How rigorous is the process that produces the SNAP payment error rate?

The SNAP quality control process is a rigorous, two-tier system, that involves both state and federal reviews to assess the accuracy of household eligibility and benefit determinations nationwide. Every year, states review a total of 50,000 SNAP cases nationwide, and FNS conducts a re-review of about half of those cases to ensure accurate reporting by states. Quality control reviewers follow established processes for assessing the accuracy of eligibility and benefit decisions, which include states verifying data on household circumstances through a variety of sources and directly interviewing households to confirm case information.

What updates is USDA proposing to the quality control system?

FNS is proposing changes to improve the quality and timeliness of the SNAP payment accuracy data that states provide to FNS through the quality control process. These include but are not limited to:

  • Shifting QC reviews to focus only on cases with recent eligibility actions (e.g., certification or recertification), which would result in more timely and proactive interventions when issues are identified.
  • Mandating the use of the federal QC technology platform, eliminating redundant state systems.
  • Allowing for telephone interviews as the primary interview method to give more flexibility to busy households and hopefully increase QC case completions.
  • Providing an optional process for gaining cooperation from unresponsive households.
How will these proposed changes improve SNAP?

The proposed changes are intended to benefit both SNAP state agencies and our program participants. They are designed to increase state agency efficiency, reduce the amount of time that state staff members spend verifying household circumstances, and improve the quality and timeliness of the SNAP payment accuracy data. The proposed rule also prioritizes the participant experience by simplifying the QC process for households and reducing the time between certification actions and QC reviews.

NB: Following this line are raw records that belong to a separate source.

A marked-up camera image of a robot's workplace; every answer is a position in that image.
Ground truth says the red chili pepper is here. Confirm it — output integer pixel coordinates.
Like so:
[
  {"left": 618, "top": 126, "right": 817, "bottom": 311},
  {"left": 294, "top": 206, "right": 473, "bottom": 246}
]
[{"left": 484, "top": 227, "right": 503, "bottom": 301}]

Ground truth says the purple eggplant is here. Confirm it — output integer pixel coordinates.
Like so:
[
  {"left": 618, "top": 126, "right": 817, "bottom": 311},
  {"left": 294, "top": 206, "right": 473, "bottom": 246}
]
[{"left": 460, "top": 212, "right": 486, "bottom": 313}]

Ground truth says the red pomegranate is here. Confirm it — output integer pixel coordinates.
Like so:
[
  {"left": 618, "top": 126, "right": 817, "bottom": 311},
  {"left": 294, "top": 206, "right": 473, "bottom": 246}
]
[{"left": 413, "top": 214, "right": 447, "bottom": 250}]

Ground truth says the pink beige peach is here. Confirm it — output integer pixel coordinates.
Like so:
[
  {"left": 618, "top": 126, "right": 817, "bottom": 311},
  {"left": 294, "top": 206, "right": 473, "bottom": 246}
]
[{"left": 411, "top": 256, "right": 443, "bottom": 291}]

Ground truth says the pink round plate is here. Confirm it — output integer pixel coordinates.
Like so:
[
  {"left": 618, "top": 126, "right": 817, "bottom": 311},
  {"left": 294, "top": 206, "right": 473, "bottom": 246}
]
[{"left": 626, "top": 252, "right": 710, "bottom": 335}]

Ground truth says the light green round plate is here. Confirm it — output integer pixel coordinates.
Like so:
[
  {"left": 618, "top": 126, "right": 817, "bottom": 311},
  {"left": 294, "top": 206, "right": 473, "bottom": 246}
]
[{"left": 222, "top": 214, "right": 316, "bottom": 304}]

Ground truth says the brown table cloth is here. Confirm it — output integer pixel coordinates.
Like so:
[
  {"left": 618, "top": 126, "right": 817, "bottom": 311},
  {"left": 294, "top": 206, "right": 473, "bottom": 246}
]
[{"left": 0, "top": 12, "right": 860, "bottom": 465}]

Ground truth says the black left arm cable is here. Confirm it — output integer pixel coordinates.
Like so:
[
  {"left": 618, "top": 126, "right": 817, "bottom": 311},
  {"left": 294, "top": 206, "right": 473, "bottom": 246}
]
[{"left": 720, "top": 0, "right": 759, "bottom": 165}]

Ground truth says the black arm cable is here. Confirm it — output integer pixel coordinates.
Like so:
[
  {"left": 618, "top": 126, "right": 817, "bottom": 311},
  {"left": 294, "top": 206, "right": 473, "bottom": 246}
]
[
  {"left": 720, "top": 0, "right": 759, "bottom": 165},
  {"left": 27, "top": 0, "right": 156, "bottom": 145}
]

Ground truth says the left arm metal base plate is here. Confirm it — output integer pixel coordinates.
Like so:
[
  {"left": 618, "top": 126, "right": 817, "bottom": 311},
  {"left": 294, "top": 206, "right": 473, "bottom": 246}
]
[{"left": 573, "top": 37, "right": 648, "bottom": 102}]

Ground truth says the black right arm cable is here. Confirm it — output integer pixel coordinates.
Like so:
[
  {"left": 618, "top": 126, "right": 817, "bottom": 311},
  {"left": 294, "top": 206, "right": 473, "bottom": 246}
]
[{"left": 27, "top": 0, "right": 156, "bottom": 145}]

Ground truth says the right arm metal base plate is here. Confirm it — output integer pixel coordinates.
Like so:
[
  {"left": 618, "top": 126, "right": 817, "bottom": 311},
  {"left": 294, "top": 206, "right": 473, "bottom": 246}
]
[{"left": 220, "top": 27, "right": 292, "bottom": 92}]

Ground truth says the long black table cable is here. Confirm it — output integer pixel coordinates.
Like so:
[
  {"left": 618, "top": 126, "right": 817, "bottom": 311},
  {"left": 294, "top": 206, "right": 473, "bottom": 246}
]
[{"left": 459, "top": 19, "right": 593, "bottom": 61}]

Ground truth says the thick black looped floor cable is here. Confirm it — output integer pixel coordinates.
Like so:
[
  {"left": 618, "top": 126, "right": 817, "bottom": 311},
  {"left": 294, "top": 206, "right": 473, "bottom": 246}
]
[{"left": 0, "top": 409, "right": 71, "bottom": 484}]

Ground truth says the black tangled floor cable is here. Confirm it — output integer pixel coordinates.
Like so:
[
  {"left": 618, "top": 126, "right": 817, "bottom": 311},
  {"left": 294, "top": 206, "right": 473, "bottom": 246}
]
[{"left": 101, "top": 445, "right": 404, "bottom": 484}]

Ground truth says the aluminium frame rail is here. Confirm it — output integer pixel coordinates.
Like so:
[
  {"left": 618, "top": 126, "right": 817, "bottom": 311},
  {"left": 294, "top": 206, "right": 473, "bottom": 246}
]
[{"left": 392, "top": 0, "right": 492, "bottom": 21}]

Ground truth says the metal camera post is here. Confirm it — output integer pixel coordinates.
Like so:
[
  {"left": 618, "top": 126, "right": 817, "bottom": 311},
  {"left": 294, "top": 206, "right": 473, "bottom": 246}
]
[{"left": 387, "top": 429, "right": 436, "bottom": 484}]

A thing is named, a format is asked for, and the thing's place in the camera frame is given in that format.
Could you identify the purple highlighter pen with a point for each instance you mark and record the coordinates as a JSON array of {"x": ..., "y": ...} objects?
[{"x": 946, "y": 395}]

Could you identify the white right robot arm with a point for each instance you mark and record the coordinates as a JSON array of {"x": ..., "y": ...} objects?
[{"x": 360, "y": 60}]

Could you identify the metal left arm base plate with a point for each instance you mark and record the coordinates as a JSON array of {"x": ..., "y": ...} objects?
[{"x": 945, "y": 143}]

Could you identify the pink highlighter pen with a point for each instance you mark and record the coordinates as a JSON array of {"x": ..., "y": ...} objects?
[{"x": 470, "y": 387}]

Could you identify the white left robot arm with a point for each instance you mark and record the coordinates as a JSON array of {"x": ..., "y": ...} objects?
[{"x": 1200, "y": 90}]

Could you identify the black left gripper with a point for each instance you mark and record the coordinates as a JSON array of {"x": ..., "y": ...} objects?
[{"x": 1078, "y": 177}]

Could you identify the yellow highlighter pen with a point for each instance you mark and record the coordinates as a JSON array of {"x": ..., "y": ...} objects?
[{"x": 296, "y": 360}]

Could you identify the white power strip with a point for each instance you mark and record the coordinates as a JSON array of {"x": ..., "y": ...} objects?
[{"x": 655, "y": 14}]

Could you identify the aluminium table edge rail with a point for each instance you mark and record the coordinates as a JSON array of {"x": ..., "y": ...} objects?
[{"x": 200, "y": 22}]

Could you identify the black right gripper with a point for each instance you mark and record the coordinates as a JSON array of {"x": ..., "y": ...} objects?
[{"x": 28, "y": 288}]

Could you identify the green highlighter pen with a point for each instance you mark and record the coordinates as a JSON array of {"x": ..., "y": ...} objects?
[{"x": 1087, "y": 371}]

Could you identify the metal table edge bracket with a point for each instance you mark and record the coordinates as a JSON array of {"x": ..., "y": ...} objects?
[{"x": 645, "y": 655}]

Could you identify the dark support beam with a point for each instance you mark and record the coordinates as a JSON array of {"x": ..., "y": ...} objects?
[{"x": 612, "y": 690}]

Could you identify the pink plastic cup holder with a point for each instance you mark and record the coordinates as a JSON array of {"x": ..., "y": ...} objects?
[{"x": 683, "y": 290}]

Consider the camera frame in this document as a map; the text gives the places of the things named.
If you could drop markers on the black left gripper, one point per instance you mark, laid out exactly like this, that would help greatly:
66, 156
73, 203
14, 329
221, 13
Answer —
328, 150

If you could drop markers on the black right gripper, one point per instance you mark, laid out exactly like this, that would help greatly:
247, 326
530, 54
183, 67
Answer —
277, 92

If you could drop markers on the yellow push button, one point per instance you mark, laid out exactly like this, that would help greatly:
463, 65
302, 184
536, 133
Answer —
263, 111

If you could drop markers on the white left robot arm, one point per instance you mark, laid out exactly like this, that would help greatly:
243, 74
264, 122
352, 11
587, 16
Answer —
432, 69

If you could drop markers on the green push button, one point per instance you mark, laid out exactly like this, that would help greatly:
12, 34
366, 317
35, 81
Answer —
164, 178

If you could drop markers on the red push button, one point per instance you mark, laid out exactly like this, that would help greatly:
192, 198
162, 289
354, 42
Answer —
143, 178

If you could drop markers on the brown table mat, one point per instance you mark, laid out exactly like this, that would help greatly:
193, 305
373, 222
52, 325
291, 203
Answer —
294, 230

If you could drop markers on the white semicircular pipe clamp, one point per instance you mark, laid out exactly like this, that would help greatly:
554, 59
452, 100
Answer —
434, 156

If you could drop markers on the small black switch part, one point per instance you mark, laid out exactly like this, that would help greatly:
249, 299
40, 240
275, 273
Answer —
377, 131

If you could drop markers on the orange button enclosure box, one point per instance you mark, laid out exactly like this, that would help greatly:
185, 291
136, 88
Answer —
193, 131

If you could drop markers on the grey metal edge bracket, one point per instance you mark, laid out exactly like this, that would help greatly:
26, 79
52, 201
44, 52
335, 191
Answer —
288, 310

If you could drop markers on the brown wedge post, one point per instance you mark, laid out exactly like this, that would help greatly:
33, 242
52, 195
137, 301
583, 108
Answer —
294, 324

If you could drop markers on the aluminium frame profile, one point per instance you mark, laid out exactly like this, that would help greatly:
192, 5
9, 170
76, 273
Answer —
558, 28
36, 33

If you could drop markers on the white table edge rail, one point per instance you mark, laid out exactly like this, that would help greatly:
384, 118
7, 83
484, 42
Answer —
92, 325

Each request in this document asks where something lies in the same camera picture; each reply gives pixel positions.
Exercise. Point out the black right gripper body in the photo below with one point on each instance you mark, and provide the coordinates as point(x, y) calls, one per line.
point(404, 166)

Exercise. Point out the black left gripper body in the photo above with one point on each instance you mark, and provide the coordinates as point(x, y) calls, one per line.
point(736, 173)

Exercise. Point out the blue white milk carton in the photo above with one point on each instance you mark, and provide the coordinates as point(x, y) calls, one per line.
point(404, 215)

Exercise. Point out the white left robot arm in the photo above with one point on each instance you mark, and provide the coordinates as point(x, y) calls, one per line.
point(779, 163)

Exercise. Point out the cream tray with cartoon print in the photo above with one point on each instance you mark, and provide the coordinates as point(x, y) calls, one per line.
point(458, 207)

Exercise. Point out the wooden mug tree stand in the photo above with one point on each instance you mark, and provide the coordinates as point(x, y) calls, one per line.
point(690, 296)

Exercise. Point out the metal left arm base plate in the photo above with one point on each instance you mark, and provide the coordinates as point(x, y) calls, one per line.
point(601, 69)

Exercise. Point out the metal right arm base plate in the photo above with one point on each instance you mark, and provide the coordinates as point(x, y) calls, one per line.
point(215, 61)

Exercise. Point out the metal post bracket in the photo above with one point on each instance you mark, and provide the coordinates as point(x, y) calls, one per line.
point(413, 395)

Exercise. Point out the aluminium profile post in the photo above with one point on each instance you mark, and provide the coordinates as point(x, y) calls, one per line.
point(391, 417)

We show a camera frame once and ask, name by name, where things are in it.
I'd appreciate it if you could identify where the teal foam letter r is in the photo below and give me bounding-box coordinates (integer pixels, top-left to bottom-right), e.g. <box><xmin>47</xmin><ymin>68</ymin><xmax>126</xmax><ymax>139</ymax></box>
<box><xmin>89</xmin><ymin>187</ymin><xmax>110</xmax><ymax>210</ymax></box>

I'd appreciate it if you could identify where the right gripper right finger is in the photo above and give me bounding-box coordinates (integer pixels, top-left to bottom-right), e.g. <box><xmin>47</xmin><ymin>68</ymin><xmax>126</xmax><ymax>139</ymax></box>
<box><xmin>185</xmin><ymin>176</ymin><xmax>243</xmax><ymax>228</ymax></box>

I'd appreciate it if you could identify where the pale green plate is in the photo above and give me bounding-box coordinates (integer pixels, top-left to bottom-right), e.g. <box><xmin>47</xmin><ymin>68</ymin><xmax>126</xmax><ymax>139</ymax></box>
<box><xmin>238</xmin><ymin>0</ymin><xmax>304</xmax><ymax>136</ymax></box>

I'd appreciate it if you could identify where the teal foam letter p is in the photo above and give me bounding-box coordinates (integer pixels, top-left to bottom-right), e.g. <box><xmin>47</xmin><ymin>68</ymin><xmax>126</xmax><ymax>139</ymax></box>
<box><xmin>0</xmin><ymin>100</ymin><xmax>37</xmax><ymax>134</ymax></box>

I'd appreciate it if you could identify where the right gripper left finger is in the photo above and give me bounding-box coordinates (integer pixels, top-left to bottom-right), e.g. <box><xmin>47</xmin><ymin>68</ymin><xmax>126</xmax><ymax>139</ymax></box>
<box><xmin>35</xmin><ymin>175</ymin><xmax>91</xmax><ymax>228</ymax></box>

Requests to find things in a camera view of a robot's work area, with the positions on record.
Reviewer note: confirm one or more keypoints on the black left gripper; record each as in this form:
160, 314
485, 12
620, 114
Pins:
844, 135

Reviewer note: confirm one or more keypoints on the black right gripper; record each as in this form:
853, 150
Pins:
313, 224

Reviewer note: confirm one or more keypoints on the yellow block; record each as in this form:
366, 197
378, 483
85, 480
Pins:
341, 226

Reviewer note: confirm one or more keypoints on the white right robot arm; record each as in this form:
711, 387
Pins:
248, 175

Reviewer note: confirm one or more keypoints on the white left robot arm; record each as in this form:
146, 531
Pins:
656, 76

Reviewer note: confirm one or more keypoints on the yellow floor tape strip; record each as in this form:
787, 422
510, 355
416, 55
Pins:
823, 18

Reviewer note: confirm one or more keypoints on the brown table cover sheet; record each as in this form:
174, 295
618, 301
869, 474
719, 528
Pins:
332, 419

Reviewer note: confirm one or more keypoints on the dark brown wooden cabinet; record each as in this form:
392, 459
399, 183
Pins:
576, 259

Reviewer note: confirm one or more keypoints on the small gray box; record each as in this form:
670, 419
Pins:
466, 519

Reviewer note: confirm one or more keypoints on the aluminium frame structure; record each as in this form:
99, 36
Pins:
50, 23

Will the proposed changes reduce fraud?

No. SNAP’s QC system identifies how accurately SNAP state agencies issue benefits to participants. Payment errors often occur, for example, when a SNAP household unknowingly provides incorrect information to the state agency, or when a state agency staff member makes an administrative mistake. FNS is committed to working with state agencies to understand and address the root causes of their payment errors. For more information visit SNAP fraud prevention.

How can I share my input on the proposed rule?

USDA welcomes comments on the proposed rule during the public comment period from Sept. 19, 2023 through Nov. 20, 2023. Individuals and organizations interested in reading the full text of the proposed rule and submitting public comments can visit the Federal Register Notice. Please follow the prompts to submit a public comment. For more information about submitting a public comment, please see the Regulations.gov frequently asked questions.

What happens after the public comment period ends?

Once the public comment period ends, FNS will review each comment and post all received comments to Regulations.gov.